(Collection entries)
------------------------------------------------------------

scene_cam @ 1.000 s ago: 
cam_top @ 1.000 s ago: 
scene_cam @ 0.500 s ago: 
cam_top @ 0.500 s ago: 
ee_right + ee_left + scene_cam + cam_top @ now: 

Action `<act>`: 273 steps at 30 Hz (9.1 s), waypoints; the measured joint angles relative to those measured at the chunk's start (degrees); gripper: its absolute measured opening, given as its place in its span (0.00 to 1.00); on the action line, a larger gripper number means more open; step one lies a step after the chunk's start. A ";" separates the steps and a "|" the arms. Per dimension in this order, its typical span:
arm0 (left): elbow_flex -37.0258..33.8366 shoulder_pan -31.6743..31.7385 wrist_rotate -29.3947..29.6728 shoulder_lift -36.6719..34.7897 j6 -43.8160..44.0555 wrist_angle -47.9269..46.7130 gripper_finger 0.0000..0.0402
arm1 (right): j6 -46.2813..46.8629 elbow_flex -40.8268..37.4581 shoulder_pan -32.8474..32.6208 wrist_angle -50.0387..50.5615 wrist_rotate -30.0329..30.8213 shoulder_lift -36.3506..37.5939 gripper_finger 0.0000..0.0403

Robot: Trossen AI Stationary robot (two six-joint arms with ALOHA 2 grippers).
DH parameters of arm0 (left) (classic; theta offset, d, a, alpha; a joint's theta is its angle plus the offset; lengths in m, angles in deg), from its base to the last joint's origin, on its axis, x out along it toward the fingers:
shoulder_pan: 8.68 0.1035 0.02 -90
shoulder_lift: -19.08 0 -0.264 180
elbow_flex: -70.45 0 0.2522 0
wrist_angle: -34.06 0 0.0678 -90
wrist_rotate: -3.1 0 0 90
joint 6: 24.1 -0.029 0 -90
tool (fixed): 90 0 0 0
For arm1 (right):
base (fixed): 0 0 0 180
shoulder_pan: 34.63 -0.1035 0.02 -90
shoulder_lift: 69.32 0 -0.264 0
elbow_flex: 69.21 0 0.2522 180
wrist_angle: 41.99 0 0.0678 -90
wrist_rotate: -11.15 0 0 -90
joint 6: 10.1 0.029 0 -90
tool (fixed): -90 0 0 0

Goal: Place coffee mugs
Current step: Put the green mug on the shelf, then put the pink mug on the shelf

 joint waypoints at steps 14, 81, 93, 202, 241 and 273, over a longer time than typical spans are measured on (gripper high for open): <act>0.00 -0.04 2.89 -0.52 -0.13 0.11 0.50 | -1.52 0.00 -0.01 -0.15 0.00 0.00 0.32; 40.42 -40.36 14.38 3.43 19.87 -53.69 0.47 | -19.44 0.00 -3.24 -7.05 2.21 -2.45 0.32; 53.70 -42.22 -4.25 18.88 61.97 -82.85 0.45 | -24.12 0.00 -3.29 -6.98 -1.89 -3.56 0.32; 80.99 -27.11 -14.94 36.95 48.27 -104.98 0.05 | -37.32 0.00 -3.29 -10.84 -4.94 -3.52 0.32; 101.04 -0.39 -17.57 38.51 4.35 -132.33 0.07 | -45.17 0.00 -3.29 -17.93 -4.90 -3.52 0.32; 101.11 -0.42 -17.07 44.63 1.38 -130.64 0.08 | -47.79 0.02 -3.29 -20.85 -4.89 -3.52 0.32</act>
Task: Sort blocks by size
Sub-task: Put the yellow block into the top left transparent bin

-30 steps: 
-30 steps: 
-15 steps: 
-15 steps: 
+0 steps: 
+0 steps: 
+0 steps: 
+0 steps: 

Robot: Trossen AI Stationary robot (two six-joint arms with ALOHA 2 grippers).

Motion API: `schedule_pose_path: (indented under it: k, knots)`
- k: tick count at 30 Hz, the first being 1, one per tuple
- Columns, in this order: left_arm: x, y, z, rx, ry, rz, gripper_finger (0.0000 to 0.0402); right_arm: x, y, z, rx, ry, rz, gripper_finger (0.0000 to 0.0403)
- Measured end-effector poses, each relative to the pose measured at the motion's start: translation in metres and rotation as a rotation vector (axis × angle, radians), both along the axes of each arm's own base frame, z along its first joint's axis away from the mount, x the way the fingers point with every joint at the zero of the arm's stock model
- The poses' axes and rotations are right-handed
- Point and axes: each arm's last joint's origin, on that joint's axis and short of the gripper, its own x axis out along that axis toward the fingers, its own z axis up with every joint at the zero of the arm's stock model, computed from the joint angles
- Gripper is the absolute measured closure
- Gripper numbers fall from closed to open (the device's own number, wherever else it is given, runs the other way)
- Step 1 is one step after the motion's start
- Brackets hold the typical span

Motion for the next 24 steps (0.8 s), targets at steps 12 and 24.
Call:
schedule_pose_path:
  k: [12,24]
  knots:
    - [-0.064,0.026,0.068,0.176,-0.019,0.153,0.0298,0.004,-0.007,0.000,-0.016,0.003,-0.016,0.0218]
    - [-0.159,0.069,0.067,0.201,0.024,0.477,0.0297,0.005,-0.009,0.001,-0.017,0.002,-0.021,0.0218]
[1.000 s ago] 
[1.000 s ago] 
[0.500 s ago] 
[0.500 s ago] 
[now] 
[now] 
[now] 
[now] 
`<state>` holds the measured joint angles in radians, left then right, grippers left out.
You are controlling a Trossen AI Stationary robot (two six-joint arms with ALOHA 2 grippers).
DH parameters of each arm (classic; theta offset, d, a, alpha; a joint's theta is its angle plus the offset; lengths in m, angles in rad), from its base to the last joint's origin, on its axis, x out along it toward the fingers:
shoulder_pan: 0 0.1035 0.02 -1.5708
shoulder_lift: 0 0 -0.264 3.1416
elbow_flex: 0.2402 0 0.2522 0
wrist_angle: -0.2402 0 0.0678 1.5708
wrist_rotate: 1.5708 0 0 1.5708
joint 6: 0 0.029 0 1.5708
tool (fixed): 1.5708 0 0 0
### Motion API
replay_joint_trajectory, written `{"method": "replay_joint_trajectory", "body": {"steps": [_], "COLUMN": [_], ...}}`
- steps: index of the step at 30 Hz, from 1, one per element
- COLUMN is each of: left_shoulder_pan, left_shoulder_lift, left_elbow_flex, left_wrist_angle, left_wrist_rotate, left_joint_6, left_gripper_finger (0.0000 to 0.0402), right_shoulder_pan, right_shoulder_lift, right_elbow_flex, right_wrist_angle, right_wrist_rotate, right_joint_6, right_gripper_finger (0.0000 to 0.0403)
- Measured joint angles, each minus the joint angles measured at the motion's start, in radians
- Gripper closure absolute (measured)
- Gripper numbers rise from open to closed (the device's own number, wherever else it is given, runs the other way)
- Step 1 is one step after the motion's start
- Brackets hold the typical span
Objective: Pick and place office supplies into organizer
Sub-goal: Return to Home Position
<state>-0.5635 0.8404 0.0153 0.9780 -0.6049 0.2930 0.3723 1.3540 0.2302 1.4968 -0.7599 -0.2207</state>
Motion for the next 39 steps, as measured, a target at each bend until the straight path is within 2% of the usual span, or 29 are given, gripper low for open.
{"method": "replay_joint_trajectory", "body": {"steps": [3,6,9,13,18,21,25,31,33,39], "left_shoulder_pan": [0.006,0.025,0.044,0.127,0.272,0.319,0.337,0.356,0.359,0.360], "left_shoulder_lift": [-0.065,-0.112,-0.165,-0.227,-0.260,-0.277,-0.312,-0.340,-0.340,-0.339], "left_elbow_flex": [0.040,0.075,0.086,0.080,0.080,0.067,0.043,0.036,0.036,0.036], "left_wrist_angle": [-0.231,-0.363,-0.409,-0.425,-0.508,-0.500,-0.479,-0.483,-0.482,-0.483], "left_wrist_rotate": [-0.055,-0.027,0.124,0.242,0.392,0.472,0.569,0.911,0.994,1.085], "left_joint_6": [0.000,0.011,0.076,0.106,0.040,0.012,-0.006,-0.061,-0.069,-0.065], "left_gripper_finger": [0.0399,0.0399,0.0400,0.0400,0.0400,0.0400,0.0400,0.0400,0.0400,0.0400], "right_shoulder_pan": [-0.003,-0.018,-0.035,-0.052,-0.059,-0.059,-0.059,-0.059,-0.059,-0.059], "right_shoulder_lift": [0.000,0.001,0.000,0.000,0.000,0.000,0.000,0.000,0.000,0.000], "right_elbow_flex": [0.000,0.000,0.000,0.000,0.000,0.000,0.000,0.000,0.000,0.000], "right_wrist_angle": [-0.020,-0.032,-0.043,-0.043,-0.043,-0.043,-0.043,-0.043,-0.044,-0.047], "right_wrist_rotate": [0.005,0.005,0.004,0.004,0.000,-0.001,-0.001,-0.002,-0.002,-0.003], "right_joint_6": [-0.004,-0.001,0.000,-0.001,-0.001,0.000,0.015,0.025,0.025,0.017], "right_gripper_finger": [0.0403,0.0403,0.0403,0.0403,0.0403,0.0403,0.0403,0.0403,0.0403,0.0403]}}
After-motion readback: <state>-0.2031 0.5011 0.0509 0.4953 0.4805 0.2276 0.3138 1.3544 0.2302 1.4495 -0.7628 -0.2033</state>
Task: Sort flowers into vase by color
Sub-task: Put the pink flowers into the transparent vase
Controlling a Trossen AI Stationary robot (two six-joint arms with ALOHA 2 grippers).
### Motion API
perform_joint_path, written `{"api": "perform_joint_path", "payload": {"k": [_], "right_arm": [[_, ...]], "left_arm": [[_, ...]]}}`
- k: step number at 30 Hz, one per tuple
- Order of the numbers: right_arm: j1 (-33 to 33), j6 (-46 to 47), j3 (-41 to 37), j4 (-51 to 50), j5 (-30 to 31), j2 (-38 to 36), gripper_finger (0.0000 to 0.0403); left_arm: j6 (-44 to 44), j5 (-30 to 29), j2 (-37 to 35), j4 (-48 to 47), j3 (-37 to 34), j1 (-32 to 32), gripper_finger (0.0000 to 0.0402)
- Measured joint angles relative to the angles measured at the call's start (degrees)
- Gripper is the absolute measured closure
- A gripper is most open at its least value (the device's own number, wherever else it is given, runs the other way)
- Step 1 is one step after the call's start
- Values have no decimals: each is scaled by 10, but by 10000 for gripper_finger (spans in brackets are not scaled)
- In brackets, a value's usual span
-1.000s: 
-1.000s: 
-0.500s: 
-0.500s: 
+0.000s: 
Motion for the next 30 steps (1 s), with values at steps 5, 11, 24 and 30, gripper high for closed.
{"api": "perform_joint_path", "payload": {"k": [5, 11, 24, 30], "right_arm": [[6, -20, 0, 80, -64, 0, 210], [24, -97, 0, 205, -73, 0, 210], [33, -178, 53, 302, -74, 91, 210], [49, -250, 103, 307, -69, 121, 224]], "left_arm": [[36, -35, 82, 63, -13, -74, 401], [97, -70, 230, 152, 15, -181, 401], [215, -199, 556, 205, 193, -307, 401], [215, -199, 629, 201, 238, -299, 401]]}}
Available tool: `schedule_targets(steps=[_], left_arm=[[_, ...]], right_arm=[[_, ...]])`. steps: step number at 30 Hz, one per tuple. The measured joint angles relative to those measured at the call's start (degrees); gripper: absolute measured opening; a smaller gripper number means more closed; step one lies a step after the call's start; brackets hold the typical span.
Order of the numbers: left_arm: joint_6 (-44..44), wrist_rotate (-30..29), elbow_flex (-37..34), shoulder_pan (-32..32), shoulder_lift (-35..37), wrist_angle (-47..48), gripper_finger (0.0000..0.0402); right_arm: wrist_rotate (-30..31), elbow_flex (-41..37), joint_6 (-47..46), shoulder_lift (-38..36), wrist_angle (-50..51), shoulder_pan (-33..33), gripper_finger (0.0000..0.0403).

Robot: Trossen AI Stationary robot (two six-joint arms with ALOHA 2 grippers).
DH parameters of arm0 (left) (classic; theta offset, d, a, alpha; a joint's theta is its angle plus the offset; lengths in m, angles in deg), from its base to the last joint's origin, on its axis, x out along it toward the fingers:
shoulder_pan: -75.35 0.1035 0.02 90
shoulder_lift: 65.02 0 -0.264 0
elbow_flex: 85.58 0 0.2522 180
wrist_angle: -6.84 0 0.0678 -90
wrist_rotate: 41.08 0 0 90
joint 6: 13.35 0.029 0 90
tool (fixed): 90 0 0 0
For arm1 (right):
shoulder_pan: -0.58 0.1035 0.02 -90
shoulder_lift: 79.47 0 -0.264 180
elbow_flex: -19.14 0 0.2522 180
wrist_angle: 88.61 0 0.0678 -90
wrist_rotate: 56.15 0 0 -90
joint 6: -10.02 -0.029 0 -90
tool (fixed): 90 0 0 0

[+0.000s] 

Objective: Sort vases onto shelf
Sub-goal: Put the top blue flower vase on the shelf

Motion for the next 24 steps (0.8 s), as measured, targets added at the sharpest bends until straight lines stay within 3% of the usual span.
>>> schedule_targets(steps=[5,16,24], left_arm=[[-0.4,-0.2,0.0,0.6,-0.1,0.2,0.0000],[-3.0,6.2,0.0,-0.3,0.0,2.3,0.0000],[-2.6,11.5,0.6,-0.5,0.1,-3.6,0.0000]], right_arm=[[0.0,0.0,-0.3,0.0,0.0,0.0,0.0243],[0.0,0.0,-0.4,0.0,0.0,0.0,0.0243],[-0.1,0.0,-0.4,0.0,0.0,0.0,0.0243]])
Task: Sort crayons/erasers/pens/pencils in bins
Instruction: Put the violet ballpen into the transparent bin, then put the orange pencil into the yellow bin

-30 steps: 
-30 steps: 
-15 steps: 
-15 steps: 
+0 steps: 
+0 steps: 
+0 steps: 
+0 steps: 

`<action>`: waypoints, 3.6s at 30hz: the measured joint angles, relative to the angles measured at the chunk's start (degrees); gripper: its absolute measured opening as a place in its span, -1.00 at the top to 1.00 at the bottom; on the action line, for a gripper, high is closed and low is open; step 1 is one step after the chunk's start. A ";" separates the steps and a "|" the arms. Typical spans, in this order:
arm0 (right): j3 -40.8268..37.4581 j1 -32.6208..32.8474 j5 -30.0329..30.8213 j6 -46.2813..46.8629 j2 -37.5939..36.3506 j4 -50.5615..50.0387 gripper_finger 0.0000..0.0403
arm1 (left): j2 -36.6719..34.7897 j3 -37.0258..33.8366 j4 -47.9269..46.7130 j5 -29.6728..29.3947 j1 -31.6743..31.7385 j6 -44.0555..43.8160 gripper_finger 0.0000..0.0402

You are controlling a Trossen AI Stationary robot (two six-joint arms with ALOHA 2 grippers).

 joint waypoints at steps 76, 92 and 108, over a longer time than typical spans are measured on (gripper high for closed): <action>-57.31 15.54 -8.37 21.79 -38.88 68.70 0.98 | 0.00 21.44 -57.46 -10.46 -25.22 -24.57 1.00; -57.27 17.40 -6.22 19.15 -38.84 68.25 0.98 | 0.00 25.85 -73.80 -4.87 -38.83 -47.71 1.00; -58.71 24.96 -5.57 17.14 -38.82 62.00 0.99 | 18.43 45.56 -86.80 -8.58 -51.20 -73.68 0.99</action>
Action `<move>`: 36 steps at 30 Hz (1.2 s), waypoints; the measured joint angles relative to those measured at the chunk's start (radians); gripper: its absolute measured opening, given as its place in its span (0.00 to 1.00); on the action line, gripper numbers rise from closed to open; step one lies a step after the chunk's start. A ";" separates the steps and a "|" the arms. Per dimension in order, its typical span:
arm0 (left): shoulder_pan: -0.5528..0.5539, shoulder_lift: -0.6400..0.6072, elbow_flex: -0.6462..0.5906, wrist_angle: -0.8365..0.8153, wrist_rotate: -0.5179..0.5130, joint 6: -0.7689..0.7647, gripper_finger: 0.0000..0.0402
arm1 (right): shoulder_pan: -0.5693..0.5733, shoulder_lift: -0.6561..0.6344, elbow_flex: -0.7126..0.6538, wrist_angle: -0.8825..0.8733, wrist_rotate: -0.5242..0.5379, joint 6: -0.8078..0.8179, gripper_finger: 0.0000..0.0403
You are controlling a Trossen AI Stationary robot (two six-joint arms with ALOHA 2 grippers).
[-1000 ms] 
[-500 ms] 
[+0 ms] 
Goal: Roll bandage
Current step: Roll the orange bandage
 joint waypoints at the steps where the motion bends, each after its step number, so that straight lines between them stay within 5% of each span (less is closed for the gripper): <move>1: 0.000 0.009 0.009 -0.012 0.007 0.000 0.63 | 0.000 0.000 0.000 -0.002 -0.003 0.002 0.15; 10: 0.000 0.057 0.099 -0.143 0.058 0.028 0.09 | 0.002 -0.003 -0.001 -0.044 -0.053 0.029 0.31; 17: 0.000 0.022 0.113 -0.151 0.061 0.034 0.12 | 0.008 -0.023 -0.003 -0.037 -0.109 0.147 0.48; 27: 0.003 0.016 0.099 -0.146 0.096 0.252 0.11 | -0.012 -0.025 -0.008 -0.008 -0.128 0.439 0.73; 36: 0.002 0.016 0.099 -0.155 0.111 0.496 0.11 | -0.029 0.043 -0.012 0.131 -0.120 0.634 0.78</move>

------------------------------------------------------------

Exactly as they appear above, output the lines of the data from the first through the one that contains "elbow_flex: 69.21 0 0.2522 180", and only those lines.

scene_cam @ 1.000 s ago: 
cam_top @ 1.000 s ago: 
scene_cam @ 0.500 s ago: 
cam_top @ 0.500 s ago: 
ee_right + ee_left + scene_cam + cam_top @ now: 

Action `<act>`: 273 steps at 30 Hz (9.1 s), waypoints; the measured joint angles relative to those measured at the chunk's start (degrees); gripper: its absolute measured opening, given as its place in its span (0.00 to 1.00); on the action line, a larger gripper number means more open; step one lies a step after the chunk's start. A ";" separates the steps and a "|" the arms. Per dimension in this order, its typical span:
arm0 (left): elbow_flex -37.0258..33.8366 shoulder_pan -31.6743..31.7385 wrist_rotate -29.3947..29.6728 shoulder_lift -36.6719..34.7897 j6 -43.8160..44.0555 wrist_angle -47.9269..46.7130 gripper_finger 0.0000..0.0402
arm1 (right): j6 -46.2813..46.8629 elbow_flex -40.8268..37.4581 shoulder_pan -32.8474..32.6208 wrist_angle -50.0387..50.5615 wrist_rotate -30.0329..30.8213 shoulder_lift -36.3506..37.5939 gripper_finger 0.0000..0.0403

Robot: Trossen AI Stationary robot (two six-joint arms with ALOHA 2 grippers).
DH parameters of arm0 (left) (classic; theta offset, d, a, alpha; a joint's theta is its angle plus the offset; lengths in m, angles in deg), from its base to the last joint's origin, on its axis, x out along it toward the fingers:
shoulder_pan: 8.68 0.1035 0.02 -90
shoulder_lift: -19.08 0 -0.264 180
elbow_flex: -70.45 0 0.2522 0
wrist_angle: -34.06 0 0.0678 -90
wrist_rotate: -3.1 0 0 90
joint 6: 24.1 -0.029 0 -90
tool (fixed): 90 0 0 0
For arm1 (right):
base (fixed): 0 0 0 180
shoulder_pan: 34.63 -0.1035 0.02 -90
shoulder_lift: 69.32 0 -0.264 0
elbow_flex: 69.21 0 0.2522 180

The exercise requires nothing further.